--- AVAILABLE DATA Enclosed Below ---
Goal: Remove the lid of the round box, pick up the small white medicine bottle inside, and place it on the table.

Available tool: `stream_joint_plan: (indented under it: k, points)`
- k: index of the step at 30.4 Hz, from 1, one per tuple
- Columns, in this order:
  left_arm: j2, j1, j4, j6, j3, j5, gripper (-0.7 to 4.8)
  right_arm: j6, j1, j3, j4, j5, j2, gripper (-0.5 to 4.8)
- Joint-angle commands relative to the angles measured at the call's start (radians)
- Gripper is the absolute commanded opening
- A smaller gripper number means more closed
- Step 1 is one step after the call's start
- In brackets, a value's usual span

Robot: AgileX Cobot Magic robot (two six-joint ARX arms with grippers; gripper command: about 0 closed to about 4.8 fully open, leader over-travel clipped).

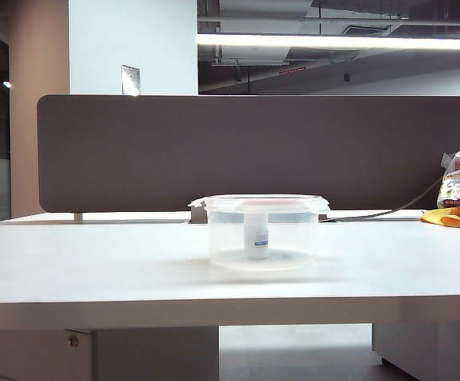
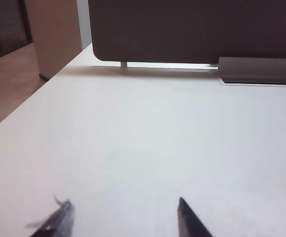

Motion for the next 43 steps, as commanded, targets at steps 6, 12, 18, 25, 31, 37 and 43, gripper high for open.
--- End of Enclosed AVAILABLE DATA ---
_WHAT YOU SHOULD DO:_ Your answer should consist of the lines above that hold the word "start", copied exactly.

_SOLUTION TO THE EXERCISE:_
- Joint-angle commands relative to the angles measured at the call's start (radians)
- Step 1 is one step after the call's start

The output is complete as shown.